Trying to figure out who is going to win the Iowa caucuses is like predicting the outcome of a horse race by taking a photo with a disposable camera of the competitors in the backstretch. What you get is blurry at best and irrelevant by the time you look at the snapshot. All you can say for sure is who seems to be flagging and who is gaining steam. But not much more.
With regard to Newt Gingrich and Rep. Michele Bachmann (R-Minn.), we can discern two entrants going in opposite directions. With our imperfect lens we see Gingrich falling back closer to the pack. The Public Policy Polling survey puts him in third place with 14 percent. Even if he is in second place or is at 20 percent, for example, it’s apparent he’s worse off than he was a couple of weeks ago. Private polling for other campaigns and neutral Republican operatives on the ground see a similar decline in Gingrich’s support, according to those I have spoken with in recent days.
Craig Robinson of the Iowa Republican tells me, “There is no doubt that Gingrich is trending downward as the caucuses approach. The attacks that have been used against him have been effective. With no more debates scheduled between now and the caucuses and no real organization on the ground here in Iowa, it’s difficult to see anything that might help him break his fall in the polls.” He faults Gingrich for “laziness”; that is, his running to national news studios instead of bonding with voters.

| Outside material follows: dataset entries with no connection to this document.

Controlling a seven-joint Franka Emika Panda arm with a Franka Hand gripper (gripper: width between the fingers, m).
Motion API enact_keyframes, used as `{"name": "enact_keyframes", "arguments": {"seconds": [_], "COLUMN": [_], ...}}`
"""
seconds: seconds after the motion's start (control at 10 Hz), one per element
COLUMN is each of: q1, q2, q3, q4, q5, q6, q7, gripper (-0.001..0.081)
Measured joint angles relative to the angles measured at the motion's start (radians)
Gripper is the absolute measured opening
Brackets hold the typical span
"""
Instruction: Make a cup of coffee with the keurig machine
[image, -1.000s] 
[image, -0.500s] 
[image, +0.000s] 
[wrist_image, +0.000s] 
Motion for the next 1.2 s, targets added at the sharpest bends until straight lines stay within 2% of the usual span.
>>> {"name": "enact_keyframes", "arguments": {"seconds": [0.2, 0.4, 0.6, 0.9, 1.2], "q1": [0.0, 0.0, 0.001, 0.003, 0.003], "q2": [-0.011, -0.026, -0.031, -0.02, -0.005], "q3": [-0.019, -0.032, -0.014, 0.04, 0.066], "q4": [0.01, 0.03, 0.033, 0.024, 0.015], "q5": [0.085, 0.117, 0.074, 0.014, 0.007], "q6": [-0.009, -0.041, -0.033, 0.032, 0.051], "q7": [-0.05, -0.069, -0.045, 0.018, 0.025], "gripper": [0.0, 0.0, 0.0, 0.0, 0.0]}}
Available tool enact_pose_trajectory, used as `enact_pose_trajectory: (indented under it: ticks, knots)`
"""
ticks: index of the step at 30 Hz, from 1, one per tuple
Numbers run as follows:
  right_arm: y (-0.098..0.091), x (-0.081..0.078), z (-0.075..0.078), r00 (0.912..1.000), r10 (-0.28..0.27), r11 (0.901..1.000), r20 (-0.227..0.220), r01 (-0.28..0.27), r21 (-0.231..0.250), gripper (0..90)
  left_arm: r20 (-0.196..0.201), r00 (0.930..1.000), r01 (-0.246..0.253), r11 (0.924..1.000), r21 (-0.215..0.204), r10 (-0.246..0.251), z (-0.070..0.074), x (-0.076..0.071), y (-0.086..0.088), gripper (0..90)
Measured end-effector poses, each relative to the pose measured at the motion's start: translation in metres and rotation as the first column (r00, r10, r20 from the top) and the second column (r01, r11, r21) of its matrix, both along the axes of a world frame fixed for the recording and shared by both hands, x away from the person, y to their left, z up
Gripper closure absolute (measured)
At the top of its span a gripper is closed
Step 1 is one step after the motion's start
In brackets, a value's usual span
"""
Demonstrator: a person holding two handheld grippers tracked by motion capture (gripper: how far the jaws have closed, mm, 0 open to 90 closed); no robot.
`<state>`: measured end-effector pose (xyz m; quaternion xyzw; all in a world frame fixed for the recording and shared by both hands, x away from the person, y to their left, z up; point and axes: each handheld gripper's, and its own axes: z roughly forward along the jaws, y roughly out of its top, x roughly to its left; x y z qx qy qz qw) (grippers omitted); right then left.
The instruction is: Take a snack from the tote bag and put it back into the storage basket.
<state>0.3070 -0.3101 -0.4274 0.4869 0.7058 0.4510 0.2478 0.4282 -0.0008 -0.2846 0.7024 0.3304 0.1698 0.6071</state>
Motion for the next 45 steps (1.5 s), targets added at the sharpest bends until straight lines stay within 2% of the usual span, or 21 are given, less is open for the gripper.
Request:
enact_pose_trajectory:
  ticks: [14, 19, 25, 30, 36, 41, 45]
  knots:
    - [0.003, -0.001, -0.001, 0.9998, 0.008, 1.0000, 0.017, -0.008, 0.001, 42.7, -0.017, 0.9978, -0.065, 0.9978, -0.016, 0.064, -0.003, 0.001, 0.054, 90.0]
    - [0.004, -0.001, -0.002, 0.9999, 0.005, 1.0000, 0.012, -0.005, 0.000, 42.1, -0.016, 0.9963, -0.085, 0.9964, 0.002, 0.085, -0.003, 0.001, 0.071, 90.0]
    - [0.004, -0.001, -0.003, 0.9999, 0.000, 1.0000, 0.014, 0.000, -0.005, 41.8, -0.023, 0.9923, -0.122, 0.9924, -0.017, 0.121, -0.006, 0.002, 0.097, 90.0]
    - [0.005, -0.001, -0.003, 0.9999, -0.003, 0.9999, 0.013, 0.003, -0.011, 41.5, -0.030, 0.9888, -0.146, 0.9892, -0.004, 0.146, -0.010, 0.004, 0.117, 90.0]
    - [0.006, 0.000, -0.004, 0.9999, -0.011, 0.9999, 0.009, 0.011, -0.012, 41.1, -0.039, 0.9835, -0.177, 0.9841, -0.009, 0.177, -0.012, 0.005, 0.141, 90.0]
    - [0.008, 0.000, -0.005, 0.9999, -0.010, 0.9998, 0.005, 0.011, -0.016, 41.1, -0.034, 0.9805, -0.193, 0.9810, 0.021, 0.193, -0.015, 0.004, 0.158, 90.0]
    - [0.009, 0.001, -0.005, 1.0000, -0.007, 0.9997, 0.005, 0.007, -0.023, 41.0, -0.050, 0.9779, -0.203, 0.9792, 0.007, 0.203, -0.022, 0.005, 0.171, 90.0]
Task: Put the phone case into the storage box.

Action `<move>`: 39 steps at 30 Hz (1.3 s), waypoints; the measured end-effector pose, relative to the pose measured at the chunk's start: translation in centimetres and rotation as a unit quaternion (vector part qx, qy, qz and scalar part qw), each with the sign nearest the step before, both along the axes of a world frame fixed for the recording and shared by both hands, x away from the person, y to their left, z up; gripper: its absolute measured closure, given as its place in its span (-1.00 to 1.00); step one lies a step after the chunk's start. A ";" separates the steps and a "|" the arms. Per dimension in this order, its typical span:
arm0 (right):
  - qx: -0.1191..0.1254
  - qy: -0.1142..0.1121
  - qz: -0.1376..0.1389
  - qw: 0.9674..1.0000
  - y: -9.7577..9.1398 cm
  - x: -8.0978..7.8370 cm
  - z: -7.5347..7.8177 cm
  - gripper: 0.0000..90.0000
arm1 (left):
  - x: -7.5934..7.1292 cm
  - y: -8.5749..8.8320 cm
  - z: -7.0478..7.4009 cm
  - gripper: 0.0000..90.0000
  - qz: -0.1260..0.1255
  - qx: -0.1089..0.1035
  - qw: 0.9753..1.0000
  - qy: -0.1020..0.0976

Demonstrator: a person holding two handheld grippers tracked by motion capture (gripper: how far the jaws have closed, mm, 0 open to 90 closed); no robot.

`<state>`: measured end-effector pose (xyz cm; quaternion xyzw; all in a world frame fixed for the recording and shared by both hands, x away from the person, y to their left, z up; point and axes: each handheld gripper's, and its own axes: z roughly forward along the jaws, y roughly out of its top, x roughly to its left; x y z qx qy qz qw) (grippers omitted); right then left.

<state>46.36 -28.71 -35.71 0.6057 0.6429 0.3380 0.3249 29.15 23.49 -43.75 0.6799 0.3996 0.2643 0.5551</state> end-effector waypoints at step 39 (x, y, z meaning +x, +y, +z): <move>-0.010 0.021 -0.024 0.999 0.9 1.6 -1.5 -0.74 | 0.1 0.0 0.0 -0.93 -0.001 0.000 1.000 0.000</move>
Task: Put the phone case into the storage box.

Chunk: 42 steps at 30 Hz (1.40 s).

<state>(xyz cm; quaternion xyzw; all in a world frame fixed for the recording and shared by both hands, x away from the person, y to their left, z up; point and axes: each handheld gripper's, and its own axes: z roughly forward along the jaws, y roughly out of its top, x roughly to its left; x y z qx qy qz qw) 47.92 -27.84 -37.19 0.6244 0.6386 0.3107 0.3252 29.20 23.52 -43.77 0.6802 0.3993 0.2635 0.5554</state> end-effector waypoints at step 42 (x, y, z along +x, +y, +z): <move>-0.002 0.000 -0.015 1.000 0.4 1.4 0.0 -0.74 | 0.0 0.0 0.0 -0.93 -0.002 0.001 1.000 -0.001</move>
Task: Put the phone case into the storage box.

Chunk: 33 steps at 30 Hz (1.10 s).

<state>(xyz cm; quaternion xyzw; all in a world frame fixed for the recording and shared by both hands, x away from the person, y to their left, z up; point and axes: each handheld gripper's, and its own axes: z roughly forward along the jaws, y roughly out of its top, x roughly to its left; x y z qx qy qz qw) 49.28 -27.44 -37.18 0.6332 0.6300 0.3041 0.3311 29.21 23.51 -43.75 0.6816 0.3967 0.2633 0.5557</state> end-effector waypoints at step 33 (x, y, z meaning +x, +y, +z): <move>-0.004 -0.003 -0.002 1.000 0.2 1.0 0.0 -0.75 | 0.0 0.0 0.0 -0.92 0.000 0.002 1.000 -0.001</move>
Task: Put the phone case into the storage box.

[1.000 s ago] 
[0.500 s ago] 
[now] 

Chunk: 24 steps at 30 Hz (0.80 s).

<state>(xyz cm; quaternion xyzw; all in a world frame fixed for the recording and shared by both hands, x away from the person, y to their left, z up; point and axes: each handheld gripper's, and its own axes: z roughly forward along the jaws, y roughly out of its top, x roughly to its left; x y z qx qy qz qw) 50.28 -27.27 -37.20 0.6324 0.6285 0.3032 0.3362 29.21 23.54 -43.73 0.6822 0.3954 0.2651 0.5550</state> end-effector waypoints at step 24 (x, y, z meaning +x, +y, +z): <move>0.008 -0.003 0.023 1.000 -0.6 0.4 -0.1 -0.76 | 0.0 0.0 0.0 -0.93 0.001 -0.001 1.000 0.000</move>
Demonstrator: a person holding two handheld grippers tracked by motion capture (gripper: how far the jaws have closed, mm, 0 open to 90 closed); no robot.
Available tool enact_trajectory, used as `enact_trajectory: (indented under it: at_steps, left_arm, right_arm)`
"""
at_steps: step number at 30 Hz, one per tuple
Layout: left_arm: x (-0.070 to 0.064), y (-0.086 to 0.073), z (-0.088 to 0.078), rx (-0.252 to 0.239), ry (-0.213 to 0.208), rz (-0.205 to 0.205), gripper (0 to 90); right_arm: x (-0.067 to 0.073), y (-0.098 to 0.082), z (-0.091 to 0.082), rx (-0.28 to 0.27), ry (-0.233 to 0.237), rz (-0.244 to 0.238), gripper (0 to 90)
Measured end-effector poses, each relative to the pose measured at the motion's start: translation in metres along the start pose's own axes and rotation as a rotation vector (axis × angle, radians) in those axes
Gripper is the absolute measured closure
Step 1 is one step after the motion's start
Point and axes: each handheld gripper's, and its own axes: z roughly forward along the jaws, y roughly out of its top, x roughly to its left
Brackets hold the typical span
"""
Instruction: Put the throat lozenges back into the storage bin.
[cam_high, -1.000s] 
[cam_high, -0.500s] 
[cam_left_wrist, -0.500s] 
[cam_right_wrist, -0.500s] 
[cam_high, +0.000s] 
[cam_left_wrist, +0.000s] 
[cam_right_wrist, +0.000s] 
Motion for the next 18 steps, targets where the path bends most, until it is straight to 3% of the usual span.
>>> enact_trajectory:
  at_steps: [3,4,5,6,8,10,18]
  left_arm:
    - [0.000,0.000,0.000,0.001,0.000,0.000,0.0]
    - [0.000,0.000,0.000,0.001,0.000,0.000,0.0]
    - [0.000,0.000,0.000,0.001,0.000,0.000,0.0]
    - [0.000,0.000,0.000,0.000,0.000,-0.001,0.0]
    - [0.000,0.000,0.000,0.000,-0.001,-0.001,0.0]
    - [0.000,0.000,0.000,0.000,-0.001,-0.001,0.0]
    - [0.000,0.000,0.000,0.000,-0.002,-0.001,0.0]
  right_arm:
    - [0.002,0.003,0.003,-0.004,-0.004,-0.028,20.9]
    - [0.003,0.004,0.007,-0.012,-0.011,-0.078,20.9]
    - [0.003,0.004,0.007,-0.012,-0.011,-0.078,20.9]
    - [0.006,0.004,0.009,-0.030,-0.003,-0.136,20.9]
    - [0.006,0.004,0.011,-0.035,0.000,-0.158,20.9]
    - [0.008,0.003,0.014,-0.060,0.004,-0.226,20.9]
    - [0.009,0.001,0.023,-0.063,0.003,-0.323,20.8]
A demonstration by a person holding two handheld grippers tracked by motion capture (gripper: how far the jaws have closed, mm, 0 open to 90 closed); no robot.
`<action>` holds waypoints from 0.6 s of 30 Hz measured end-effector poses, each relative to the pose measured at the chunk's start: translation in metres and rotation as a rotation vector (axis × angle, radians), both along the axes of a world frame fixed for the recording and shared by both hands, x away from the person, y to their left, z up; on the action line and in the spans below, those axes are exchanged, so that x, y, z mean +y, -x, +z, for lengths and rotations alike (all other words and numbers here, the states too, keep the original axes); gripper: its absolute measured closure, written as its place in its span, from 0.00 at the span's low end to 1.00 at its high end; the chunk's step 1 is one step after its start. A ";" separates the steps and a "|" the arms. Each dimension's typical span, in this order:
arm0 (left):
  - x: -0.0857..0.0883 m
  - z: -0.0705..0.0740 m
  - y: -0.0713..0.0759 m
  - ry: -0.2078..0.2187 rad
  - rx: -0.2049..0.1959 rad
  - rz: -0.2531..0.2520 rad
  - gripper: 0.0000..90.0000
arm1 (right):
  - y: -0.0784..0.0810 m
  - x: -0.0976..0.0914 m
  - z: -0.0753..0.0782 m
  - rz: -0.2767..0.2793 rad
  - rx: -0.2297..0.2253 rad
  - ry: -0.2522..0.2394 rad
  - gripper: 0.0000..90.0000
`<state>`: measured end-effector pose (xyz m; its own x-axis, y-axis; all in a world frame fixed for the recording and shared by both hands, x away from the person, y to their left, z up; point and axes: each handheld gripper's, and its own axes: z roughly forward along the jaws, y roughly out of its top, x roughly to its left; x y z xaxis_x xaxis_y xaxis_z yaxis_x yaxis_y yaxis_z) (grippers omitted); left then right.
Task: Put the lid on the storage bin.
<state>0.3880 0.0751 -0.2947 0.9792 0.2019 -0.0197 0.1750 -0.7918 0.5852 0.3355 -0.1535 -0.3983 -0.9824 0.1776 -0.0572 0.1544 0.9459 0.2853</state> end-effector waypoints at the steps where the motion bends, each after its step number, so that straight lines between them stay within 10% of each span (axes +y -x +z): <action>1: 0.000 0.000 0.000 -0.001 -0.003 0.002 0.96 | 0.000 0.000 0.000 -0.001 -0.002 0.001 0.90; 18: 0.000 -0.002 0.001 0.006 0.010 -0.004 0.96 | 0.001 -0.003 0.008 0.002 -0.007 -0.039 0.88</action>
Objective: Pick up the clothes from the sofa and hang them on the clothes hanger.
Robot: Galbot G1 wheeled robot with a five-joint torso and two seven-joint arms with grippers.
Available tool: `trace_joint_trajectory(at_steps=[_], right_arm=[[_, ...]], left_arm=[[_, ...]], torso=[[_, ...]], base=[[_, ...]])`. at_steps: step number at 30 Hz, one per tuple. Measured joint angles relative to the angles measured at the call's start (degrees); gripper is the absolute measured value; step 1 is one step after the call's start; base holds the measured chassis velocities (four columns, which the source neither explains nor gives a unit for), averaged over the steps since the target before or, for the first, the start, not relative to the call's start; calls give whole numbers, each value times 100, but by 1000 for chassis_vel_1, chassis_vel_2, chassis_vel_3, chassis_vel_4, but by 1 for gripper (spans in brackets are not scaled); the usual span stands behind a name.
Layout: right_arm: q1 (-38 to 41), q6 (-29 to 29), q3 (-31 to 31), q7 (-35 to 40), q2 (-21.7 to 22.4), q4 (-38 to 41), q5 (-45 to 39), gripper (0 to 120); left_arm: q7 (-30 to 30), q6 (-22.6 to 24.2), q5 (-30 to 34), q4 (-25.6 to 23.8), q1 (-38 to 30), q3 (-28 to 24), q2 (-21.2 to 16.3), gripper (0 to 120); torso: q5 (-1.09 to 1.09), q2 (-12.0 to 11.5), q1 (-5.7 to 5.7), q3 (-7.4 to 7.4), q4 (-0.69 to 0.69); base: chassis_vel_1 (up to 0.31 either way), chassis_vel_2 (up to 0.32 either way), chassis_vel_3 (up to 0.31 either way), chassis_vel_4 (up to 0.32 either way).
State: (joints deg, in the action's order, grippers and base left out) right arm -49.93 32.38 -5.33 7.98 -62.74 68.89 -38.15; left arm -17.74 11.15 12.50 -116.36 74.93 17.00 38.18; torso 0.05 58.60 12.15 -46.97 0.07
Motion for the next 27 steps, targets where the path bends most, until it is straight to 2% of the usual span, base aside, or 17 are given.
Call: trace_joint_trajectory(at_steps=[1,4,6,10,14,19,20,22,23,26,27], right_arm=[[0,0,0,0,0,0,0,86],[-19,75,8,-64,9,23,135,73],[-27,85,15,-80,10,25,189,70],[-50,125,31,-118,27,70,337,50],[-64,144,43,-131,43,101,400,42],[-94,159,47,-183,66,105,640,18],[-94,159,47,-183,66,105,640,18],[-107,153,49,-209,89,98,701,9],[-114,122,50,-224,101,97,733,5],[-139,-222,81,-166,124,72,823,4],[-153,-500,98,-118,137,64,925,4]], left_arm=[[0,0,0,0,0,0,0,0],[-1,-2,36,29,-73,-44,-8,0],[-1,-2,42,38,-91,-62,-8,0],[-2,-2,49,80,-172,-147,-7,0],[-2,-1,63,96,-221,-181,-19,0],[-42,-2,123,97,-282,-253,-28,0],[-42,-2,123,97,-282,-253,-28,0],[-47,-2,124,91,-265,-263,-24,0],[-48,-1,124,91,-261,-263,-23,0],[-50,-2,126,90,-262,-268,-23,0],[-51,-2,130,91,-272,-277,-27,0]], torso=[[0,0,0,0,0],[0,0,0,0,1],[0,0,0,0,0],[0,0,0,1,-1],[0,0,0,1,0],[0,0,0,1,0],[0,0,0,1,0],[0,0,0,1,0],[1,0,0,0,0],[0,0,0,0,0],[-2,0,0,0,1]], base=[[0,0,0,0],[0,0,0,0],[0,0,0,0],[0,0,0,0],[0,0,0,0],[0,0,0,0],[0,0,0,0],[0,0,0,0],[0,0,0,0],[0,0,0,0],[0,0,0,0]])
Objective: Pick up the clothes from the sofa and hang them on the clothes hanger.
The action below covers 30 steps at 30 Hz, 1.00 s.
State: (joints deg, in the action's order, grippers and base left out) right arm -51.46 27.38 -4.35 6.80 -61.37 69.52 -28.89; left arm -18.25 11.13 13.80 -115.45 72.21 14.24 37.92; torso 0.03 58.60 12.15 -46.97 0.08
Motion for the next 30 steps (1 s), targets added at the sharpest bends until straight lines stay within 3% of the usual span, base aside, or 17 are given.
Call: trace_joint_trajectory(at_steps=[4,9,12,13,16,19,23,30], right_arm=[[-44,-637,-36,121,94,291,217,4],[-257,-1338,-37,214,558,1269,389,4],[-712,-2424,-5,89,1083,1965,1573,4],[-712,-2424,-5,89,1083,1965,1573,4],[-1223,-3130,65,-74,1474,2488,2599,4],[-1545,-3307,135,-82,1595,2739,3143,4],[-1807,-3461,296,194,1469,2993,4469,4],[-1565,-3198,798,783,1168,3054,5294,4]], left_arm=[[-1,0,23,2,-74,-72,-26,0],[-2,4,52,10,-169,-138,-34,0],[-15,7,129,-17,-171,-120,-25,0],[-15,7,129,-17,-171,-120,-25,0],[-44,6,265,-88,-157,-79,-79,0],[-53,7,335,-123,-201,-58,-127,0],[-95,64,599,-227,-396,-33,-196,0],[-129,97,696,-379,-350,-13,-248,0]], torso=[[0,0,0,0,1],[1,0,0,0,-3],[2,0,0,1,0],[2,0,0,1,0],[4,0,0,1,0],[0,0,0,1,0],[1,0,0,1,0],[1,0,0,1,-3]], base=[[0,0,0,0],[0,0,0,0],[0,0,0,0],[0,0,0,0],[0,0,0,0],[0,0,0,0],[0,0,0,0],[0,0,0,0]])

Meanwhile, Gingrich is being hounded by Bachmann to give up the money he got from Freddie Mac: “I call on former speaker Newt Gingrich to give that money back to the American people. This was during the time of the economic meltdown. While the rest of the country was dealing with the economic meltdown, he was pocketing $1.6 million.”
Conservative pundit Mark Steyn prefers to mock Gingrich for comparing himself to Winston Churchill:
Like Churchill resigning as first lord of the Admiralty after the debacle of Gallipoli, Gingrich resigned as Speaker after the humiliation of the 1998 midterms. Like Churchill spending years in the political wilderness, Gingrich spent years in the wilderness of K Street. Like Gingrich demanding that Barney Frank and Chris Dodd be sent to jail for political profiteering, Churchill favored summary execution for the Axis leaders. Like Gingrich getting $1.8 million for services as a “historian” to Freddie Mac, Churchill was on a seven-figure retainer from Goebbels. No, hang on. . . . Like Newt on Air Force One, Winston was made to exit King George VI’s Gold State Coach from the rear door. No, that’s not it. . . .
In short, Gingrich is running into a stiff headwind.
And while he was the victor in a Tea Party straw poll, his unimpressive lead over Bachmann (3 percent) shows that, among the group he must win convincingly, he has major competition. The results (Gingrich 31 percent, Michele Bachmann 28 percent, Mitt Romney 20 percent, Rick Santorum 16 percent, Ron Paul 3 percent, Rick Perry 2 percent, Jon Huntsman 0.3 percent), as Politico suggests, “are not bad for Romney, and the Perry results jump out as especially bleak.”
As a political operative for a rival campaign put it, “the more voters learn, the less they like” Gingrich. Whether he has enough stamina to stumble across the finish line ahead of the pack remains to be seen.
In contrast to Gingrich, it seems that Bachmann is finally moving up in the pack. Her straw-poll result and her standing in the PPP poll (10 percent, just four points back from Gingrich) suggest that she’s got a second wind. In large part, her very pointed attacks on Gingrich have given her more visibility than other second-tier candidates (Perry and Santorum) have received. And her 99-county tour is demonstrating some star quality. For the conservative base that Gingrich has turned off and Ron Paul scares, she may be a popular alternative.
And holding steady on Gingrich’s heels (or maybe ahead of him) are Romney and Paul. Neither seems to have the kick to pass Gingrich in convincing fashion, but both are positioned at the front of the pack to take advantage if Gingrich runs out of steam.
Contrary to conventional wisdom and recent history, it’s possible Iowa may do little to thin the herd of candidates. Candidates who finish back in the pack but can boost themselves into double figures have little to lose by hanging around in a contest as volatile as this one. Even if Gingrich falls to second or third, he certainly won’t throw in the towel. And if Paul, anathema to many in the party, wins, there is good reason for the entire field to throw up its collective hands, declare the contest irrelevant and consider New Hampshire to be the first meaningful contest.